I learned that first major lesson about forgiveness nearly a year and a half ago, on a day when I planted myself next to a small lake and begged God to please make two particular people Very Sorry for all the hurt they had caused me. The geese stared at me and honked moodily. Then I sat there and begged God to forgive me for the hurt I had caused those two people. This seemed a bit better, but I wasn't quite there.

So I sat, surrounded by goose shit, which seemed rather apropos for my mood, and read a bit from a book, perhaps one by Anne Lamott, who also struggles with anger and forgiving and therefore gets through to me with some deft application of verbal hammering on my brain. I don't remember any longer exactly who the author was: at any rate, the words were about forgiveness and about how we make huge errors in thinking that (1) withholding forgiveness does any damage to anyone other than ourselves, (2) apologies are requisite precursors to forgiveness, and (3) we are better than the people we have to forgive. And then the author drove home that when we refuse to forgive someone, we're as much as yelling to the Universe that we are better than God, who forgives us for much more than we have to forgive.

That sounds like Lamott, so it probably was.

I remember sighing, because the idea of forgiving these two people, who had no interest or willingness to recognize any need to apologize, seemed like a greater task than I was capable, especially in a time of such great stress and pain. Nevertheless, I bowed my head, and this time when I prayed, I asked that I be granted the strength to forgive. Then I said out loud (much to the surprise of the geese) that I forgave those two people, and I named them. Then I said it again, just to be sure, and found the words easier to say the second time.

Imagine my surprise when I felt a tremendous weight lift off my heart.

I've had to forgive those two people again since then, for the same original pain and (in the case of one of them) additional pain caused over time.

Regular application, especially when the acid burning of anger starts up again.

Since that day by the lake, both of those people have apologized to me for the pain they caused. It's a cycle, really, the forgiveness and apology and forgiveness again, and with time the pain truly does ease.

Other times...you're blindsided.

This last weekend I found myself enraged, furious, reacting far more strongly to a frustrating moment with The Widget than the incident truly deserved. I stood in the walk-in closet searching for clean and comfy clothes, and I asked myself what was really going on.

And I realized that my anger was at other people entirely, over a situation over which I have no control, where I feel guilty for even being angry at all, where the anger comes from years of hurt and pain and loss that I have shoved deep down over and over and over again because I do not feel justified in my anger.

But the anger is there. And because I have never embraced that anger, recognized it, and forgiven both myself and those other people for these decades of pain and grief, I have never moved on. I have, in fact, allowed that pain to poison other relationships and prevent me from opening myself fully to love.

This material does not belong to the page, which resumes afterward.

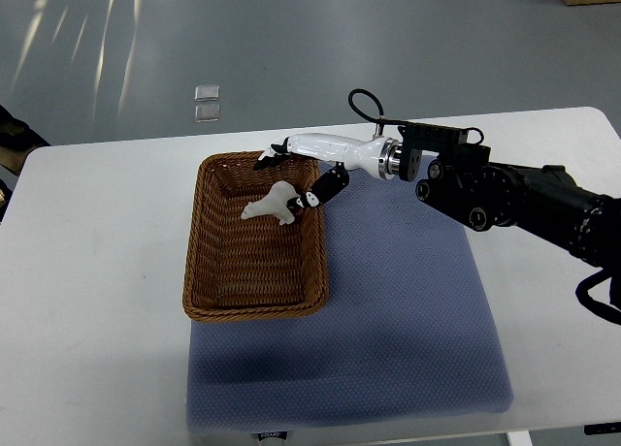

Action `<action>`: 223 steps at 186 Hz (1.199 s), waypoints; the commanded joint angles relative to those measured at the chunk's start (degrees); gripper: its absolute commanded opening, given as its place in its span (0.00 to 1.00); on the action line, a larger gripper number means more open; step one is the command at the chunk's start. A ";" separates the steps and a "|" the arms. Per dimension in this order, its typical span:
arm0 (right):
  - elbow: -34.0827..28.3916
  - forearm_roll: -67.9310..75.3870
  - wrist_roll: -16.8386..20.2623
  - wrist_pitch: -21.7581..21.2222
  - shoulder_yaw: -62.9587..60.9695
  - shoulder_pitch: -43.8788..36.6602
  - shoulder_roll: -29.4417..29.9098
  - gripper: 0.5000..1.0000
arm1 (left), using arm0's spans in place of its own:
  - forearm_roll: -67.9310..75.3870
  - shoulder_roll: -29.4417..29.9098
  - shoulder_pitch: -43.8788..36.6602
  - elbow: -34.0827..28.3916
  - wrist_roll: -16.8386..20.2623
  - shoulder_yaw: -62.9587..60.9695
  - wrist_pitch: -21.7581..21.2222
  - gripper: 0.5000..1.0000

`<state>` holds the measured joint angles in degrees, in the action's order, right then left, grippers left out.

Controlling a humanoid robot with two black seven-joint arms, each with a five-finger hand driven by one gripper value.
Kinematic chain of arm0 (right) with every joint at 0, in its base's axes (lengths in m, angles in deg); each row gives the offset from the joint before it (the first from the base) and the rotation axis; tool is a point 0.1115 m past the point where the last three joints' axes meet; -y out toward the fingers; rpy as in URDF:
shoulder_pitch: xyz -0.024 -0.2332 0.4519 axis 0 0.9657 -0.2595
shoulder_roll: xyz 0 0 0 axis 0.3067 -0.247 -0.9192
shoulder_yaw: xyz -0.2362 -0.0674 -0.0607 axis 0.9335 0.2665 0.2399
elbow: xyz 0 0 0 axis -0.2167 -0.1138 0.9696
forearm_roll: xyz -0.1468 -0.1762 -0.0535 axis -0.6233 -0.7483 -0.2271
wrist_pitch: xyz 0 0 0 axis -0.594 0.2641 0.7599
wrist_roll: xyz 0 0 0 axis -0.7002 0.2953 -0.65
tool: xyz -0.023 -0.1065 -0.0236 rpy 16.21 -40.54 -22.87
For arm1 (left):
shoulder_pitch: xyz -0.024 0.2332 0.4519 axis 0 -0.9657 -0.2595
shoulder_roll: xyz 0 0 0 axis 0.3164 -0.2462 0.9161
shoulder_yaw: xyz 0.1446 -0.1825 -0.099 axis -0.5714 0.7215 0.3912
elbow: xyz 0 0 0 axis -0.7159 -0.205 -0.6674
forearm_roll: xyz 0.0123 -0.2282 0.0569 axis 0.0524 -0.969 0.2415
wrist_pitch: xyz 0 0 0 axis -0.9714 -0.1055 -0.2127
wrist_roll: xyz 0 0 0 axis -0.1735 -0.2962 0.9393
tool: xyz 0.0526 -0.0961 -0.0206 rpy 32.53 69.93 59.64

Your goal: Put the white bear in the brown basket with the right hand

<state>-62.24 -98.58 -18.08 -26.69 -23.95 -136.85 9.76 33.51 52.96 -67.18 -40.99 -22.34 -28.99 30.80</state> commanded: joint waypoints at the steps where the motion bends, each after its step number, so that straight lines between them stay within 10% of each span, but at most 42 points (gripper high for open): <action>1: 0.01 0.20 0.00 1.18 -0.14 0.20 0.00 0.65 | 0.01 0.00 0.02 0.04 0.00 -0.09 -0.05 1.00; 223: 0.45 60.49 5.82 2.06 -25.10 18.84 -11.34 0.83 | -0.08 0.00 0.02 -0.14 0.09 0.26 0.04 1.00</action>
<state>-61.78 -43.87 -14.47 -24.75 -49.05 -118.73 -1.63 33.41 52.96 -67.17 -41.13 -22.31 -28.86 30.83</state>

MTL found me in tears and I poured out my grief and anger. Just saying it, just letting it out of my head, was a step. Writing this post, which has taken me two days, is another.

The next step is bigger. More painful. It holds more delving into truth, a stripping away of shadows and shame.

It's a choice I have to make.

I am stalled in the moment. The skies hold no answers. The window is drenched with autumn rain.

4 bits of love:

Betty Herbert said...

I recognise that so strongly - the way that anger can surge up when you think you've put it out forever. But you're right - forgiveness is essential for all of us; we only exhaust ourselves by holding onto bitter resentments. Keep going! x

Katie said...

Good for you for not only being a forgiving person, but being a person who WANTS to forgive.


I'm not quite there yet.

Draft Queen said...

Oh forgiveness. Totally necessary, not totally easy.